Late last year, MEG hooked up crude from its oil sands operations in northeastern Alberta to an oil-by-rail terminal operated by Canexus Corp., making it the first direct connection of its kind in Canada.
The first unit train – 60,000 barrels of crude across some 100 linked rail cars – was loaded in December. Six more followed in January.
How much crude MEG moves by rail in future months will depend on where the best-paying markets are, CEO Bill McCaffrey told a conference call with analysts Thursday.
“Every month, we have discussions with refiners – they want to buy crude, we want to sell crude,” he said Once the company determines where it can get the best price, “that’s where we’ll point those trains.”
MEG declined to disclose how much crude is moving to the attractive U.S. Gulf Coast market.
“We have the ability to send all of it to the Gulf Coast if we want or we can send it in other directions. What we chase is just the best deal.”
Companies have been increasingly turning to rail ship their crude, with major pipeline expansions held up by regulatory delays and environmental opposition.
Oilsands giant Suncor Energy Inc. (TSX:SU) said earlier this week its Montreal refinery is receiving about 30,000 barrels of oil per day by rail. Imperial Oil Ltd. (TSX:IMO) and crude shipper Kinder Morgan are building a crude-by-rail oil terminal in Edmonton that would start up next year and have an initial capacity of 100,000 barrels per day.
MEG also recently completed its 900,000-barrel Stonefell storage terminal near Edmonton. When oil markets lag, the terminal gives MEG the option of saving its crude to be sold when prices are better.
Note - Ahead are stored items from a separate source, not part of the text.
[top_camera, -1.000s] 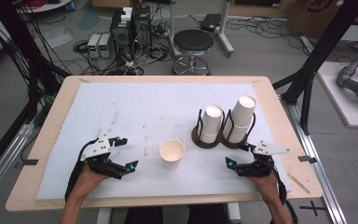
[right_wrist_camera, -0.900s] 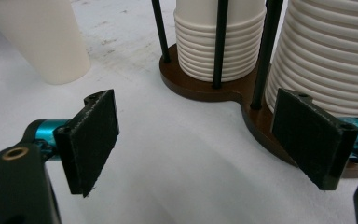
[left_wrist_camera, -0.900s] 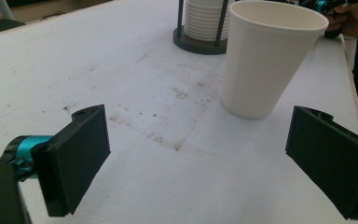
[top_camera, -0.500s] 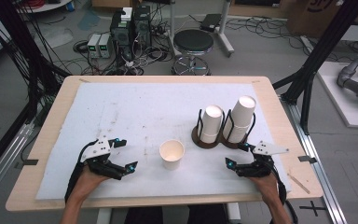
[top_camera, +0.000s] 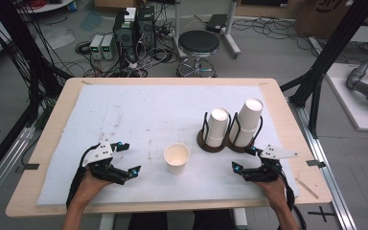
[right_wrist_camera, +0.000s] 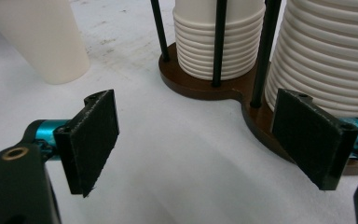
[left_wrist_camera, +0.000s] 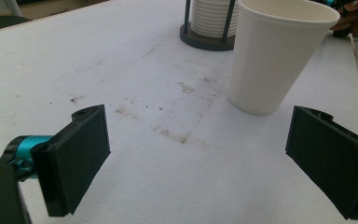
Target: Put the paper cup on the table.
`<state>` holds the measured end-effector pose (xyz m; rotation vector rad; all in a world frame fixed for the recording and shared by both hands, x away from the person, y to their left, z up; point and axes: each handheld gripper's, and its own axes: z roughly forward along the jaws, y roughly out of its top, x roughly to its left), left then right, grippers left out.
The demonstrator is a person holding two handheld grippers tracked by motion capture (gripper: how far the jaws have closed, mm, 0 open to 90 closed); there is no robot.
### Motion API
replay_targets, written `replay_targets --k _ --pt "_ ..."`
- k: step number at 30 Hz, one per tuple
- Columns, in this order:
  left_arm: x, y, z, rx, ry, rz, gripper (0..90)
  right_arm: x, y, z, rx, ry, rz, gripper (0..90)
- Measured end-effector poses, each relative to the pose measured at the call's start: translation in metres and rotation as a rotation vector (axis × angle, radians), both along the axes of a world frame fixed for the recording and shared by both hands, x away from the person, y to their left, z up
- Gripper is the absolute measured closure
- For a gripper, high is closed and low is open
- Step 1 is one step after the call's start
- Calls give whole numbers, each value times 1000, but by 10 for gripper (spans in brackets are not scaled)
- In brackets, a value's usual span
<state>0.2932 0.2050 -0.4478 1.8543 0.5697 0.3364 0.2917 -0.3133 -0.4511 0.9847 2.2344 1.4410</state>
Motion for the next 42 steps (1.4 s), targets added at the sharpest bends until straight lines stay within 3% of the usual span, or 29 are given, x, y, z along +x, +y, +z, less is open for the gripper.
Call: replay_targets --k 42 --pt "0 3 -1 0 5 23 61 1 -1 0 6 8 -14 156"
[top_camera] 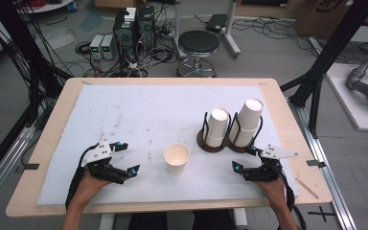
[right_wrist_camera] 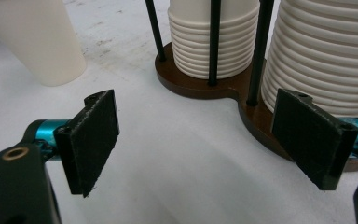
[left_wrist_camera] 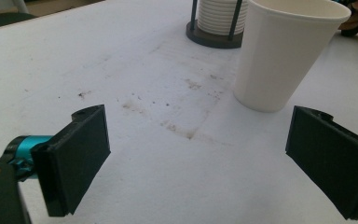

During the fourth quarter, when pipelines were unable to ship the volumes their customers were requesting, the Stonefell terminal came in handy.
“If this had happened in the past, we would have had to curtail production or sell these barrels at a lower price,” said Don Moe, vice-president of supply and marketing.
“With the terminal operation, MEG had the ability to avoid distressed sales and begin to redirect these volumes to higher-priced markets at a later date.”
MEG has also been shipping crude along U.S. waterways using barges.
The progress on what MEG calls its “hub and spoke” market access strategy comes at a time of big production growth for the company.
MEG, which has a target of producing 80,000 barrels per day by 2015, said output averaged a record 42,251 barrels per day for the fourth quarter, compared with 32,292 in the same period a year earlier.
In January, with the ramp-up of a new project, production averaged around 55,000 barrels per day.
The company also announced a 13 per cent increase in proved reserves to 1.4 billion barrels and a 10 per cent increase in proved plus probable reserves to 2.9 billion barrels.
Shares in MEG popped nearly four per cent in afternoon trading on the Toronto Stock Exchange to $31.16.
Also Thursday, MEG’s posted a fourth-quarter loss of $148.2-million or 67 cents per share, compared with a loss of $18.7-million or nine cents per share a year earlier.
The loss came as the company took a foreign exchange hit on the conversion of its U.S.-dollar denominated debt, due to the strengthening of the U.S. dollar against the loonie.
Revenue totalled $350.3-million, up from $297.6-million in the fourth quarter of 2012.
During the quarter, MEG fetched $38.22 per barrel of bitumen, down from $45.67 a year earlier.